The project dates back to 2005 with approval of the federal Transportation Equity Act of 2005 which dedicated $5 million to the project. The preliminary design was approved by the Portland City Council on December 3, 2008. It was originally to be an extradosed-type bridge. In the first round of bidding, the project came in over the budget that the city had allotted for it, and consequently needed to be rescaled. This in turn delayed the timeline and led to a change to simpler design. After undergoing technical engineering design and detailed neighborhood impact assessment, the refined project was opened to bidding in autumn 2010, and the city council awarded a $6.7 million construction contract to Wildish Construction.
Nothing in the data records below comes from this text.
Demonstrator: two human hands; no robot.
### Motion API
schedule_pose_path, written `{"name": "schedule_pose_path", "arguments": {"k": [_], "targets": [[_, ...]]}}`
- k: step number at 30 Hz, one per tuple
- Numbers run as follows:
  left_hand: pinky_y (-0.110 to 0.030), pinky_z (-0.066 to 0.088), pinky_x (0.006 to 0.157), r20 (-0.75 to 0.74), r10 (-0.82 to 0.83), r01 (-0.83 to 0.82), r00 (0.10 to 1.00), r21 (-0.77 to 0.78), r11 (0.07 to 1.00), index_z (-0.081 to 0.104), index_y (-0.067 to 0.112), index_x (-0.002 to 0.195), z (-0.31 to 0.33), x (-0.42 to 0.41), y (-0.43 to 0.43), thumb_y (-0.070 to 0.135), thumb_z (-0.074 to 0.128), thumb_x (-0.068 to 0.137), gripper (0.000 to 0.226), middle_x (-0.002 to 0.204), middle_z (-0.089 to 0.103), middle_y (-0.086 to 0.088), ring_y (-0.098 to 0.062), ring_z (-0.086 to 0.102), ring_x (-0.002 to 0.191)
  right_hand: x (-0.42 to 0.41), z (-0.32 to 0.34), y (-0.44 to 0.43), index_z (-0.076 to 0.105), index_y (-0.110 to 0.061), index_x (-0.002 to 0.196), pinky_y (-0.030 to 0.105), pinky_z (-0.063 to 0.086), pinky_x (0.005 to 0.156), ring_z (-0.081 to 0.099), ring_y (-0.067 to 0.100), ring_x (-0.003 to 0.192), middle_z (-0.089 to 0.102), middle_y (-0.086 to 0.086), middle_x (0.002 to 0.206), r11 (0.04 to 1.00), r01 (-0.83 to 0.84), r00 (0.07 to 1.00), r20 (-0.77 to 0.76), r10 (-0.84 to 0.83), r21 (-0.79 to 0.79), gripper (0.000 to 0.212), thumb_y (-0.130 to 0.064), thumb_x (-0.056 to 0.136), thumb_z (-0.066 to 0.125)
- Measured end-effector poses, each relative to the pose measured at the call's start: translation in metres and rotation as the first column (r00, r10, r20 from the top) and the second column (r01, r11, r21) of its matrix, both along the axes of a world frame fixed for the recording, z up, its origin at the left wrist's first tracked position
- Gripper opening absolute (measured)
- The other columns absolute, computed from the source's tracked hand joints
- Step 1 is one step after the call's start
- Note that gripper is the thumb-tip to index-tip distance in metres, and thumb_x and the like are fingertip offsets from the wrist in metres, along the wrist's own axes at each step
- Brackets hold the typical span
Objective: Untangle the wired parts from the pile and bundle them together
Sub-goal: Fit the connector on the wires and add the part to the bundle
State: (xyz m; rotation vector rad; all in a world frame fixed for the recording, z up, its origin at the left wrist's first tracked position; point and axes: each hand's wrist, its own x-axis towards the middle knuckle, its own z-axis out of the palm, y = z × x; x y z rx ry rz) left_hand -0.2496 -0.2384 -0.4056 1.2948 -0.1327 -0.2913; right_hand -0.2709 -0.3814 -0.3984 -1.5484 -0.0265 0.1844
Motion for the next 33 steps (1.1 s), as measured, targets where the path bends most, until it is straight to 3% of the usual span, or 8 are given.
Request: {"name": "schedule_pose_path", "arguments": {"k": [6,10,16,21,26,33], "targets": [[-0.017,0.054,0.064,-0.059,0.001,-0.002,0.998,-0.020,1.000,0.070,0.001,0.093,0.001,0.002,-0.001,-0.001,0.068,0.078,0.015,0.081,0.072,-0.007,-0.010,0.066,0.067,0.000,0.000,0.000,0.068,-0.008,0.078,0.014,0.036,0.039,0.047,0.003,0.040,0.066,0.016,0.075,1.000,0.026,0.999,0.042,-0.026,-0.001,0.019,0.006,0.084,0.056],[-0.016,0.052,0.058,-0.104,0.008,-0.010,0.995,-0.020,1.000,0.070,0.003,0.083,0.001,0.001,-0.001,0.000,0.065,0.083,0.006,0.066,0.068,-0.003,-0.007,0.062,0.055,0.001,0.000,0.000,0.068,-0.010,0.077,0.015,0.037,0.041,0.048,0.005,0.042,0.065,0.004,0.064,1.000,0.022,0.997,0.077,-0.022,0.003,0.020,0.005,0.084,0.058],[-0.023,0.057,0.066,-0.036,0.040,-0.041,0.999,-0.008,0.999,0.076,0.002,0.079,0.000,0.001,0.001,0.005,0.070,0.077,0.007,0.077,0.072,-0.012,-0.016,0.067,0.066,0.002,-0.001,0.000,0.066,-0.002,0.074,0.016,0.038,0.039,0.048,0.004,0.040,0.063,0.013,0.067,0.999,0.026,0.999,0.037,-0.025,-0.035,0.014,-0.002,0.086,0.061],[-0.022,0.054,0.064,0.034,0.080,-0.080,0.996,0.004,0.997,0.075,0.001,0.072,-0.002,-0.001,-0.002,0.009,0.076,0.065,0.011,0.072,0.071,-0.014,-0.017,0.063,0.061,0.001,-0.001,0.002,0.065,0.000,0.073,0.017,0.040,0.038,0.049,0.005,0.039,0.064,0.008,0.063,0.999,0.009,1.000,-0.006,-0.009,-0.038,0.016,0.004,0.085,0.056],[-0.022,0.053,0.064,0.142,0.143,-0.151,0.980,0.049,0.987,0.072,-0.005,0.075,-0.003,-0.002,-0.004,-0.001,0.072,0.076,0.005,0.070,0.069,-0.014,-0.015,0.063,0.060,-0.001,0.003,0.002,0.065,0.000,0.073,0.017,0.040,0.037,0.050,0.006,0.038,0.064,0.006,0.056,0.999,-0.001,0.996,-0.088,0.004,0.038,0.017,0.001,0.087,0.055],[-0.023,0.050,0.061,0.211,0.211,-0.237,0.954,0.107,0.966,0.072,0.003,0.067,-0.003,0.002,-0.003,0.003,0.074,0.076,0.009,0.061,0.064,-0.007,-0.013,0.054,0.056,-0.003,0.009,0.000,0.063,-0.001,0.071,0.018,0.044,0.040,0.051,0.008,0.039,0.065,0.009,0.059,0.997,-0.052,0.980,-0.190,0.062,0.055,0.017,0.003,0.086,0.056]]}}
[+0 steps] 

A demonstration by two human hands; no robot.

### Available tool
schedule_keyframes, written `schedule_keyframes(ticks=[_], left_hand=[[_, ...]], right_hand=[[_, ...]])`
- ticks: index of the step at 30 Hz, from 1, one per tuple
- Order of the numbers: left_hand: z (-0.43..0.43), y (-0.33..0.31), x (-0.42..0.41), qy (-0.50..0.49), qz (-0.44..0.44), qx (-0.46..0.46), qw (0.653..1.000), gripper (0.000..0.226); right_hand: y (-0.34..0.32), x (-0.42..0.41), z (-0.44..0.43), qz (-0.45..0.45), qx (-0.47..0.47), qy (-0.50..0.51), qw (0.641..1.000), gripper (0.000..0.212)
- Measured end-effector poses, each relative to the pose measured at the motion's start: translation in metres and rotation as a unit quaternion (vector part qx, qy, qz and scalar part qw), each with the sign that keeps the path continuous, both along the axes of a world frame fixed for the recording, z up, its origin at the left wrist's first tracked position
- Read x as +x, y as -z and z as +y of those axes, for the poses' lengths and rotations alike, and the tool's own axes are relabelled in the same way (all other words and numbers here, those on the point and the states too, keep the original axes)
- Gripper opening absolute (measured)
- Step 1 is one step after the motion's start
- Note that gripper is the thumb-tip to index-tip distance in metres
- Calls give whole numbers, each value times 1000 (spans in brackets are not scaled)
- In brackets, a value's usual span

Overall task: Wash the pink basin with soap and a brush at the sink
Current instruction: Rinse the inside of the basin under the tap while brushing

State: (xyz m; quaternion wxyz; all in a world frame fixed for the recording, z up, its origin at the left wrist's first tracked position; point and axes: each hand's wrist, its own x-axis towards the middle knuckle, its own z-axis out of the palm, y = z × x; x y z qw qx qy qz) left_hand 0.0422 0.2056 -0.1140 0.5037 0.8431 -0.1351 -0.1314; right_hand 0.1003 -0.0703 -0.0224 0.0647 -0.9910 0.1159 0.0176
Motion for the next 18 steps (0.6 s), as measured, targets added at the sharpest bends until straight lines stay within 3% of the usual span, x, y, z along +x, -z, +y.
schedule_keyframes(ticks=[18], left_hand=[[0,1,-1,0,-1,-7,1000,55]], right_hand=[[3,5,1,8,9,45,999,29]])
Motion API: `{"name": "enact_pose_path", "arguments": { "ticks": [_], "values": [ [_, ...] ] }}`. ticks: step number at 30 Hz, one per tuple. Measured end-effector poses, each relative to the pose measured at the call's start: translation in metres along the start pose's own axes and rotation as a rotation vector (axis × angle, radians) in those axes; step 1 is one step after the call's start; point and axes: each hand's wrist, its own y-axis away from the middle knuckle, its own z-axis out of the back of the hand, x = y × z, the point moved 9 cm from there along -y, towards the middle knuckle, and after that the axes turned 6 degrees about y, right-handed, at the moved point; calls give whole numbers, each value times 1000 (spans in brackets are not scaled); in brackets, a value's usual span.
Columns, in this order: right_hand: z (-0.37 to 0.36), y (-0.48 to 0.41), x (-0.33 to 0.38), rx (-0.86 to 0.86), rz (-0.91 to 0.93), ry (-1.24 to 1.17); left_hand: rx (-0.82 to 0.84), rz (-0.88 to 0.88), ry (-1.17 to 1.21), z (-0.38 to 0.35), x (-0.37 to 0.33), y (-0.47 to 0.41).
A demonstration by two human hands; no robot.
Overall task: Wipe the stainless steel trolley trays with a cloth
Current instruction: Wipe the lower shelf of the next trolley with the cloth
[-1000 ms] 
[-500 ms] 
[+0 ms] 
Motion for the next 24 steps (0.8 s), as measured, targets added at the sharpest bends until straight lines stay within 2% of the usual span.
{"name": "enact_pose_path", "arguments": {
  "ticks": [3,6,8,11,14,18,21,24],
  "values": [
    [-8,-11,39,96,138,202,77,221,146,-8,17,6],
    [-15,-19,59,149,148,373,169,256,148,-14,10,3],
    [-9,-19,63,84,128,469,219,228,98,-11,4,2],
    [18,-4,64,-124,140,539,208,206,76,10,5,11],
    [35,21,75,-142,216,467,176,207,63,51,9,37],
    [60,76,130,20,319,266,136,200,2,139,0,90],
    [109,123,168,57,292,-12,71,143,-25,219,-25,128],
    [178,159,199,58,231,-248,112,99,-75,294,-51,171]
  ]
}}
The overall project budget, originally anticipated to be between $7 million and $11.3 million, is expected to be met mostly by federal funds, with ten percent local funding. Early public opinion was mixed, but has turned favorable, particularly by those living near the proposed bridge location under the Portland Aerial Tram. One of the provisions of the 2002”“2006 tram construction was to bury existing powerlines in the underlying neighborhoods, but those plans were dropped when the highly controversial tram project encountered significant budget overruns. The pedestrian bridge was another mitigating concession promised. The $11.3 million congressional allotment may have been to also pay for a study to improve access to the Ross Island Bridge. Eastbound traffic for the bridge frequently clogs the Lair Hill neighborhood while waiting to merge. Mayor Sam Adams has said that whatever funds are left over from the Gibbs Bridge project can be used for studying the Ross Island auto access problem.

Description, usage
To compensate for the elevation difference at the ends of the bridge, an elevator is planned at the South Waterfront end to serve the expected five-story height. It includes a bicycle stairway. Estimates of existing demand indicate that if the bridge opened in 2009, summertime usage would total 466 crossings per day composed half of bicycle use and half pedestrian use. With school in session, fall usage is expected to increase to 730 crossings per day: 310 by bicycle and 420 pedestrians. By 2035, usage is estimated at 3,000 to 4,000 crossings per day.